++++ EXTRACTED ENTRIES ++++
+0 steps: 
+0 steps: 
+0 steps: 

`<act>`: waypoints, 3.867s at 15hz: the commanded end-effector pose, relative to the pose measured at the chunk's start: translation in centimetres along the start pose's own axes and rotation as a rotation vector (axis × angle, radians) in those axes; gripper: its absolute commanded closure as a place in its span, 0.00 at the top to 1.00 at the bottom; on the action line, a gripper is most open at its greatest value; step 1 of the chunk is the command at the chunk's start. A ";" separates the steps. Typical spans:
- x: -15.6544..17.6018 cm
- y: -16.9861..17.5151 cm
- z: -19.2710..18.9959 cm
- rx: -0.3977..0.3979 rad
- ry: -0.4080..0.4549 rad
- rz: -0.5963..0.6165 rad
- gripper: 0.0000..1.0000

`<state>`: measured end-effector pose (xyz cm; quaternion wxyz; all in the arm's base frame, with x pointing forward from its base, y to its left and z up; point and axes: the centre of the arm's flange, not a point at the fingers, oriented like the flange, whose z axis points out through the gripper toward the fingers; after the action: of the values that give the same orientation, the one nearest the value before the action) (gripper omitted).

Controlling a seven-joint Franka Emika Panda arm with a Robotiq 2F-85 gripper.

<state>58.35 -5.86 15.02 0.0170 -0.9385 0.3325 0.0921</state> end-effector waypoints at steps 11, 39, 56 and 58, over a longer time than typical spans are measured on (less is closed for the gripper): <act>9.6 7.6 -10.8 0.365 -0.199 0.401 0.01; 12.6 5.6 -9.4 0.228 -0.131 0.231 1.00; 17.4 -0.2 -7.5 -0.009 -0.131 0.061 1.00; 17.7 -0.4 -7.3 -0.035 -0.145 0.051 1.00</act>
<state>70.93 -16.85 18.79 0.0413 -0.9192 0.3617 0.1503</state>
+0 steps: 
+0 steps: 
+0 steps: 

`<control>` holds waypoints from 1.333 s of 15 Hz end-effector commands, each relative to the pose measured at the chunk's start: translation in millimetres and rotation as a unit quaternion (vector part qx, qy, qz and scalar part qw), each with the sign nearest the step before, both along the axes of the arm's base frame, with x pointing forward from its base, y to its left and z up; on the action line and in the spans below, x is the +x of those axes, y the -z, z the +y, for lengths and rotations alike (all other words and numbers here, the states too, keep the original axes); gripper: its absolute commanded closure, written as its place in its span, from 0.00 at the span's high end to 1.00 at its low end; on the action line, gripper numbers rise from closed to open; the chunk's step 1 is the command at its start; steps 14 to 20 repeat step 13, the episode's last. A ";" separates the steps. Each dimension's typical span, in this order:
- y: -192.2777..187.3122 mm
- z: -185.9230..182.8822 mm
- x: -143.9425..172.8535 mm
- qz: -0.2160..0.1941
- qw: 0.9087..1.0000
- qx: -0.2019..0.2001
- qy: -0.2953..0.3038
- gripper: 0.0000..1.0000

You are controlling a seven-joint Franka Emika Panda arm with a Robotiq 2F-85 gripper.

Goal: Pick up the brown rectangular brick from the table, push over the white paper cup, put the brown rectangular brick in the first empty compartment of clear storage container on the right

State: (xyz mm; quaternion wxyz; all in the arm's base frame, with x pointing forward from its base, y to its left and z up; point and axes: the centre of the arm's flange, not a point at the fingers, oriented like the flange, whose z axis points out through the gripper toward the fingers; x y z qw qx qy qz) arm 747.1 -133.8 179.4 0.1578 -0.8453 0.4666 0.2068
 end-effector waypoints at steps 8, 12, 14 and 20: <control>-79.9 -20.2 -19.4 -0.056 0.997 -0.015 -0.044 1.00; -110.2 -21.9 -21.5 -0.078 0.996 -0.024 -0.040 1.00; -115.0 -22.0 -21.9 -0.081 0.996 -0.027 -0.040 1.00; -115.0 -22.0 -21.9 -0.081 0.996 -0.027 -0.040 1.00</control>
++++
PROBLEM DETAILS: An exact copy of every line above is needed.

EXERCISE RESULT:
+0 steps: 
+0 steps: 
+0 steps: 

`<act>`: waypoints, 3.867s at 15hz: the commanded end-effector pose, relative to the pose measured at the chunk's start: translation in centimetres along the start pose's own axes and rotation as a rotation vector (axis × angle, radians) in those axes; gripper: its absolute commanded closure as a place in its span, 0.00 at the top to 1.00 at the bottom; on the action line, a gripper is most open at its greatest value; step 1 of the chunk is the command at the chunk's start. A ";" separates the steps. Typical spans:
- x: -15.6544..17.6018 cm
- y: -16.9861..17.5151 cm
- z: -19.2710..18.9959 cm
- rx: -0.3977..0.3979 rad
- ry: -0.4080..0.4549 rad
- rz: -0.5963..0.6165 rad
- gripper: 0.0000..1.0000

`<state>`: measured end-effector pose (xyz cm; quaternion wxyz; all in the arm's base frame, with x pointing forward from its base, y to its left and z up; point and axes: the centre of the arm's flange, not a point at the fingers, oriented like the flange, whose z axis points out through the gripper toward the fingers; after the action: of the values that give the same orientation, the one nearest the value before the action) (gripper omitted).

Controlling a seven-joint Franka Emika Panda arm with a Robotiq 2F-85 gripper.

<state>58.35 -5.86 15.02 0.0170 -0.9385 0.3325 0.0921</state> end-effector waypoints at steps 11, 39, 56 and 58, over a longer time than typical spans are measured on (less is closed for the gripper): <act>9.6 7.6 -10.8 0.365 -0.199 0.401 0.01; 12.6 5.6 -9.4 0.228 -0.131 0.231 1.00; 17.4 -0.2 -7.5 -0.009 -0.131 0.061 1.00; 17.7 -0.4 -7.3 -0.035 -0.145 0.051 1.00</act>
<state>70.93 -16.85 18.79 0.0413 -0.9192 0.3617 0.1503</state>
+0 steps: 
+0 steps: 
+0 steps: 

`<control>` holds waypoints from 1.333 s of 15 Hz end-effector commands, each relative to the pose measured at the chunk's start: translation in millimetres and rotation as a unit quaternion (vector part qx, qy, qz and scalar part qw), each with the sign nearest the step before, both along the axes of the arm's base frame, with x pointing forward from its base, y to its left and z up; on the action line and in the spans below, x is the +x of those axes, y the -z, z the +y, for lengths and rotations alike (all other words and numbers here, the states too, keep the original axes); gripper: its absolute commanded closure, written as its place in its span, from 0.00 at the span's high end to 1.00 at its low end; on the action line, gripper numbers rise from closed to open; the chunk's step 1 is the command at its start; steps 14 to 20 repeat step 13, the episode's last. A ";" separates the steps. Each dimension's typical span, in this order:
- y: -192.2777..187.3122 mm
- z: -185.9230..182.8822 mm
- x: -143.9425..172.8535 mm
- qz: -0.2160..0.1941
- qw: 0.9087..1.0000
- qx: -0.2019..0.2001
- qy: -0.2953..0.3038
- gripper: 0.0000..1.0000

You are controlling a seven-joint Franka Emika Panda arm with a Robotiq 2F-85 gripper.

Goal: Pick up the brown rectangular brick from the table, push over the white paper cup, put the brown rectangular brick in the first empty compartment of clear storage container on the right

State: (xyz mm; quaternion wxyz; all in the arm's base frame, with x pointing forward from its base, y to its left and z up; point and axes: the centre of the arm's flange, not a point at the fingers, oriented like the flange, whose z axis points out through the gripper toward the fingers; x y z qw qx qy qz) arm 747.1 -133.8 179.4 0.1578 -0.8453 0.4666 0.2068
 end-effector waypoints at steps 8, 12, 14 and 20: <control>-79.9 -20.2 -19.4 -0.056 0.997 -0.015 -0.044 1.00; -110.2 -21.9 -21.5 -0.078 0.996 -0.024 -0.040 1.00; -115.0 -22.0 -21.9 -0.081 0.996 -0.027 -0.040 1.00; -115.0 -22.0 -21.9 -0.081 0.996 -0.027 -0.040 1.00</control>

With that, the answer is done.